Hay que señalar, asimismo, que la omnipresencia del Estado en nuestras vidas nos va acostumbrando a jugar con handicap. Nos gusta poco la adversidad, el esfuerzo personal, la aventura empresarial, en definitiva, el riesgo. Hasta el punto que en las sociedades europeas, y en la nuestra desde luego, los ciudadanos van canjeando dosis de libertad por dosis de seguridad, de bienestar. Sin caer en la cuenta de que con ello van traspasando al Estado -a cambio del silencio y del asentimiento a sus decisiones- dosis trascendentales de su personalidad. Ser gallo, tener la mirada alta y la cresta enhiesta, tiene un coste que cada vez nos cuesta más asumir.

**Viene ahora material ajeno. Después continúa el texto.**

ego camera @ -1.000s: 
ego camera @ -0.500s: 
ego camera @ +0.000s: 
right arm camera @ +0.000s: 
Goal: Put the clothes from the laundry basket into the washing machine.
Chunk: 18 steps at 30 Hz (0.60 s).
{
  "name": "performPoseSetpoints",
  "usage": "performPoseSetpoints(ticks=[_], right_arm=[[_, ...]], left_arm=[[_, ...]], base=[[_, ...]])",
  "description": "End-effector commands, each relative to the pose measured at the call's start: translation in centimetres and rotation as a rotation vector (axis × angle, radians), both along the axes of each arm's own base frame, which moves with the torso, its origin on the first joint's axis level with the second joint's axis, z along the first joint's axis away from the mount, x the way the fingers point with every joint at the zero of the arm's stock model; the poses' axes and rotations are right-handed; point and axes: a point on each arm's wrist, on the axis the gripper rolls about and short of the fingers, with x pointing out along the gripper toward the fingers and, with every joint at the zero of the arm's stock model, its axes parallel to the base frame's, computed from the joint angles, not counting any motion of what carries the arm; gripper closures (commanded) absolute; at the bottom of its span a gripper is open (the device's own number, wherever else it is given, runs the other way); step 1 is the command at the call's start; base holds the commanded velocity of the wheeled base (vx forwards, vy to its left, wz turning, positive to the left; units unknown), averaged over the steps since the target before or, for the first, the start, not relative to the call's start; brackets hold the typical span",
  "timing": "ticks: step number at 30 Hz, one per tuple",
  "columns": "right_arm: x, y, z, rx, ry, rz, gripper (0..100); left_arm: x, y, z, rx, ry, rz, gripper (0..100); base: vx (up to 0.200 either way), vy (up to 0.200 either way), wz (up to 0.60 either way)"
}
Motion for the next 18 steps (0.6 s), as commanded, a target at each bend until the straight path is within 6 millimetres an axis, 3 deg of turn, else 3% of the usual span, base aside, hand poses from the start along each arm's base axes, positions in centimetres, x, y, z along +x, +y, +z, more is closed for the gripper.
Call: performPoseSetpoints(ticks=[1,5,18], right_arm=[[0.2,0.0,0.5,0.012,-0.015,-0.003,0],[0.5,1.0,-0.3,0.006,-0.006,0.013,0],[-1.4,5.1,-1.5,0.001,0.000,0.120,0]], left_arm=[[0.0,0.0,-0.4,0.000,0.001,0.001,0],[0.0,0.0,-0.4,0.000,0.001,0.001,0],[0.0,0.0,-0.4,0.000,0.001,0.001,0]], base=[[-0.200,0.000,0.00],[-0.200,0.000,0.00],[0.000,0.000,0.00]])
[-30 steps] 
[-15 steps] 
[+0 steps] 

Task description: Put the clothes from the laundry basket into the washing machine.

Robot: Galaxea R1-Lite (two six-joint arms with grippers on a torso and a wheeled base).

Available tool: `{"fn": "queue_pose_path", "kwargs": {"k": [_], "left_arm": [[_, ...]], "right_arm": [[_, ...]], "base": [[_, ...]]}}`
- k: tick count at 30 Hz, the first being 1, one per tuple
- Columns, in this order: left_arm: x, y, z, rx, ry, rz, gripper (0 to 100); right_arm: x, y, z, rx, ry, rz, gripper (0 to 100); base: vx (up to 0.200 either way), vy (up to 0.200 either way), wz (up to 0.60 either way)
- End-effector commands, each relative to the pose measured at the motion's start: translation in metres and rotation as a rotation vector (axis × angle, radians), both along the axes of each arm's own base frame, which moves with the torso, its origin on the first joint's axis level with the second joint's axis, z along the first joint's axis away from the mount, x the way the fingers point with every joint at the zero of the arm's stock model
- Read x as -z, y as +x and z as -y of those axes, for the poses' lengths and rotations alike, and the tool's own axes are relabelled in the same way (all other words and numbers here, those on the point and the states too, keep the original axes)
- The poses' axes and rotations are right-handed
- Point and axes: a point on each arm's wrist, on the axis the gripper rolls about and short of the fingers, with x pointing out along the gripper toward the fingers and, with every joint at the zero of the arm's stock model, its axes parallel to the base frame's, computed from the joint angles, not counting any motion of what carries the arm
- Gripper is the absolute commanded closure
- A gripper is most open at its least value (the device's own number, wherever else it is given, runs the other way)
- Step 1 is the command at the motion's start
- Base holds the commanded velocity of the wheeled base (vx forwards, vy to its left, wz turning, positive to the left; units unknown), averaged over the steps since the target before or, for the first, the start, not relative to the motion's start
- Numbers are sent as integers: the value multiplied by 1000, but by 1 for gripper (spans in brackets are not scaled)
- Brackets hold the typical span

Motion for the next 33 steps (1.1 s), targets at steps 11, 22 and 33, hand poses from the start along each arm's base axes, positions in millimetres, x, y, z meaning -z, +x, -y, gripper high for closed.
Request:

En nuestra propia profesión de abogados, a éstos les cuesta aceptar que son profesionales liberales y prefieren trabajar con sueldo fijo y seguridad contractual. Es un reflejo de lo que pasa en otros campos poco propicios al ejercicio profesional por cuenta propia. La medicina interna es un ejemplo clamoroso de lo que digo. Los médicos rurales, que han sido pieza inseparable de nuestra existencia durante siglos, han desaparecido. Habrá médicos en paro pero ninguno quiere ir a ejercer en un pueblo. En definitiva nos gusta el invernadero y tenemos pánico al páramo frío e inhóspito que, sin embargo, esconde más allá la tierra prometida. De ahí que los trabajadores autónomos y los pequeños empresarios sean en nuestro país una realidad digna de respeto y admiración. Como recuerda un viejo dicho, en España es más fácil trabajar por cuatro que hacer trabajar a cuatro.

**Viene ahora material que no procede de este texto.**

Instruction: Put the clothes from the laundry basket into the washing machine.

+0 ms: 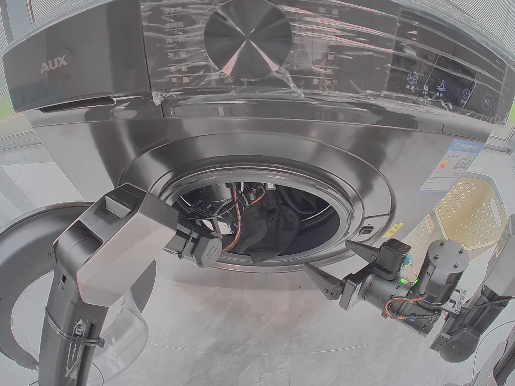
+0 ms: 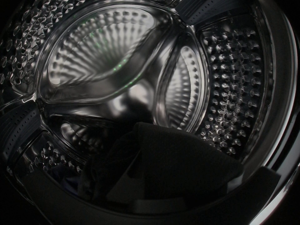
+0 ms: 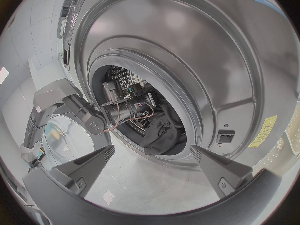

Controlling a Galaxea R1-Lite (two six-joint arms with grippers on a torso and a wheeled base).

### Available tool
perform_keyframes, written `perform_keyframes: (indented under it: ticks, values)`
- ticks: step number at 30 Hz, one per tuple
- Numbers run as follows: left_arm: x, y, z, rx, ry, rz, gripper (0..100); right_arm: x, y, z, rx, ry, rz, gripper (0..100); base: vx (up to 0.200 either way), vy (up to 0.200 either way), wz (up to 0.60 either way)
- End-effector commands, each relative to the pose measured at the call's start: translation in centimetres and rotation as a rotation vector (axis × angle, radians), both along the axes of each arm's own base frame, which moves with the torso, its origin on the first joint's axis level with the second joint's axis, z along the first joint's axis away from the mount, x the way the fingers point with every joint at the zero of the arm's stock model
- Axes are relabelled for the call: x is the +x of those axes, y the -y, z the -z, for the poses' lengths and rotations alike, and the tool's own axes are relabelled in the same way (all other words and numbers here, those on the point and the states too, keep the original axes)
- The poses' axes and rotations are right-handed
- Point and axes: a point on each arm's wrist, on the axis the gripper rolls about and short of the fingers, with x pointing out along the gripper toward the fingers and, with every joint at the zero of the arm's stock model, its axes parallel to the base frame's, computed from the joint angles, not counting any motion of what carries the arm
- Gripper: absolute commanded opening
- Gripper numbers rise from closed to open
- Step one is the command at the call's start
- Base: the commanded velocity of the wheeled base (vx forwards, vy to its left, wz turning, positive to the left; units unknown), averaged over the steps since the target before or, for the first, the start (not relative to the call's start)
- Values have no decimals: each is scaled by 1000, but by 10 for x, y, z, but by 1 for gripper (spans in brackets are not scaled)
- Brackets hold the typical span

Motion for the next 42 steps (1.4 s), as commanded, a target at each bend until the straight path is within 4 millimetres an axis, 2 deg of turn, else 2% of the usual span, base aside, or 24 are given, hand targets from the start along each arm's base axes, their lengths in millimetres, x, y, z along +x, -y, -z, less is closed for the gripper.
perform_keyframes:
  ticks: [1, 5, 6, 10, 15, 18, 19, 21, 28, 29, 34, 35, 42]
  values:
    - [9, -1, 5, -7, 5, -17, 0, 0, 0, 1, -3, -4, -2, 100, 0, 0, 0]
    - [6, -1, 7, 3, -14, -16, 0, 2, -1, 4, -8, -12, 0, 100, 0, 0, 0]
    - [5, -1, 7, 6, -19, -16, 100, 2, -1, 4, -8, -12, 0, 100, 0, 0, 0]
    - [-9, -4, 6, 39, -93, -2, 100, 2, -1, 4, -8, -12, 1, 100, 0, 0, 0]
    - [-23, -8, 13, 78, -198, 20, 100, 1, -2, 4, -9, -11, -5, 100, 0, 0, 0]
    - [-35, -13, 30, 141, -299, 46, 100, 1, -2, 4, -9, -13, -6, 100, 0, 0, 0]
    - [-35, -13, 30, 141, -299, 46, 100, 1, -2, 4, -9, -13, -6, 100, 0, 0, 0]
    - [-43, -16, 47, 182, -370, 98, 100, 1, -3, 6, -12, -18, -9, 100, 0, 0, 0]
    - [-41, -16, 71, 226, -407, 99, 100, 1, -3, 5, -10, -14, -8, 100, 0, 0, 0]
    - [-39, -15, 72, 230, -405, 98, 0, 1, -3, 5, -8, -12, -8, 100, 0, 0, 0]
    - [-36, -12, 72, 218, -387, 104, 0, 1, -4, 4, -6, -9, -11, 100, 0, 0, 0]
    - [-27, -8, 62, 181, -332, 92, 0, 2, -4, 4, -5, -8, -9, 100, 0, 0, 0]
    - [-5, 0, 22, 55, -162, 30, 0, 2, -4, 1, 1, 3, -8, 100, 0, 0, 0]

¿Y qué hacer? Desde luego si esperamos que sea el Estado el que fomente la participación real y efectiva (y crítica) de los ciudadanos en la vida pública, podemos esperar sentados. Es preciso arrancar desde la propia sociedad, con líderes en los distintos campos de la vida social que sepan encauzar las ilusiones participativas (y vitalizadoras) de tantos y tantos ciudadanos. En esa línea, están las organizaciones cívicas de distinto signo (cultural, económico, social, etc.); los think tank o instituciones de elaboración de ideas, que tanto éxito tienen en el mundo anglosajón y tan poco en el nuestro; el propio mercado, y las empresas con sus reglas de juego establecidas, a los que hay que dejar funcionar, acierten o se equivoquen; las Fundaciones docentes, culturales y de beneficencia, dándoles un tratamiento fiscal mucho más generoso (menos rácano) que el que hoy tenemos, pues al final vuelve por otro camino lo que se da en el otro; y sobre todo necesitamos, desde la infancia, una educación orientada a la responsabilidad de cada uno en las tareas político-cívicas, al afán emprendedor, al amor a la libertad, al compromiso personal. Si por el contrario la educación se basa en el respeto al Estado, la minusvaloración del esfuerzo, la igualdad indiscriminada haga uno lo que haga y la afección proteccionista, poco se podrá hacer luego. Está muy bien que todos tengamos igualdad de oportunidades, pero unavez admitido en el campeonato y con la misma línea de salida, el que más corre llega primero y es el campeón. Estas son las reglas de juego en una sociedad pujante.
Juan Antonio Sagardoy, de la Real Academia de Jurisprudencia y Legislación.